A user interface for authentication. The UAA can also authenticate user accounts, but only if it manages them itself, and it only provides a basic UI. You can brand and customize the login app for non-native authentication and for more complicated UI flows, like user registration and password reset.

The login application is itself an OAuth2 endpoint provider, but delegates those features to the UAA server. Therefore, configuration for the login application consists of locating the UAA through its OAuth2 endpoint URLs and registering the login application itself as a client of the UAA. There is a login.yml for the UAA locations, such as for a local vcap instance:

uaa:
  url: http://uaa.vcap.me
  token:
    url: http://uaa.vcap.me/oauth/token
  login:
    url: http://uaa.vcap.me/login.do

There is also an environment variable (or Java System property), LOGIN_SECRET, for the client secret that the app uses when it authenticates itself with the UAA. The login app is registered by default in the UAA only if there are no active Spring profiles. In the UAA, the registration is located in the oauth-clients.xml config file:

id: login
secret: loginsecret
authorized-grant-types: client_credentials
authorities: ROLE_LOGIN
resource-ids: oauth

Use Cases

  1. Authenticate

    GET /login
    

    The sample app presents a form login interface for the backend UAA, and also an OpenID widget so the user can authenticate using Google credentials or others.

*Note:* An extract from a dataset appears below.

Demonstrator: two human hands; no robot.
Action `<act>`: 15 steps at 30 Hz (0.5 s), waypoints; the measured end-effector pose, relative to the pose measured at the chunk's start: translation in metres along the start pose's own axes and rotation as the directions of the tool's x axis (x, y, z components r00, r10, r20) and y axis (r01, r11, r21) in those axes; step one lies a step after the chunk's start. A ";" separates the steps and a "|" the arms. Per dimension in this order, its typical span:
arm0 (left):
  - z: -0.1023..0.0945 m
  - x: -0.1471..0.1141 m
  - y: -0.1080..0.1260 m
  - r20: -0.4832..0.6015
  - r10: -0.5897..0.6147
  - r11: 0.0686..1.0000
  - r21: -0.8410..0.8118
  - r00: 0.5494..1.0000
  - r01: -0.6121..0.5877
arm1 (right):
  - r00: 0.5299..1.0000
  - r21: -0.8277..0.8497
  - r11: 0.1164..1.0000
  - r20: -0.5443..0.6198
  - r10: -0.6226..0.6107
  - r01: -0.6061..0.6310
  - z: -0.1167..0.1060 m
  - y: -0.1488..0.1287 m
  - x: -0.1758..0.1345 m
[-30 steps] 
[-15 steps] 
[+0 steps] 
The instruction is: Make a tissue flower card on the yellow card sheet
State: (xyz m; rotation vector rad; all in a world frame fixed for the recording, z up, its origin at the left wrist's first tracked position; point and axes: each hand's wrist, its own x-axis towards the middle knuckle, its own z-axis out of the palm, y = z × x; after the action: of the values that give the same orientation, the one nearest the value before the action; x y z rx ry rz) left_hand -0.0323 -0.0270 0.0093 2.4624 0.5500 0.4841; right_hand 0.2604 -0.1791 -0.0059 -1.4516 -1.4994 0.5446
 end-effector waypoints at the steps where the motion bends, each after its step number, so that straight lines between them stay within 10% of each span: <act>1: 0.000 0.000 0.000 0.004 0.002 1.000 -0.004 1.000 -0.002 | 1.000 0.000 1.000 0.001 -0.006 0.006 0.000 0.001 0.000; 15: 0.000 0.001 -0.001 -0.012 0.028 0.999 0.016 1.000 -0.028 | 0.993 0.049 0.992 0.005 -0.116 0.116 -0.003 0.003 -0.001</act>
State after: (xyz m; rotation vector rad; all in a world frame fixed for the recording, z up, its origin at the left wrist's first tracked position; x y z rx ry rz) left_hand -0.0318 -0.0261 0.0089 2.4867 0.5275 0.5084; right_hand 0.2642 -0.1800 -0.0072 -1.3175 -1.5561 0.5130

  2. Approve OAuth2 token grant

    GET /oauth/authorize?client_id=app&response_type=code...
    

    Standard OAuth2 Authorization Endpoint. The UAA handles client credentials and all other features in the back end, and the login application is used to render the UI (see access_confirmation.jsp).

  3. Obtain access token

    POST /oauth/token
    

    Standard OAuth2 Authorization Endpoint passed through to the UAA.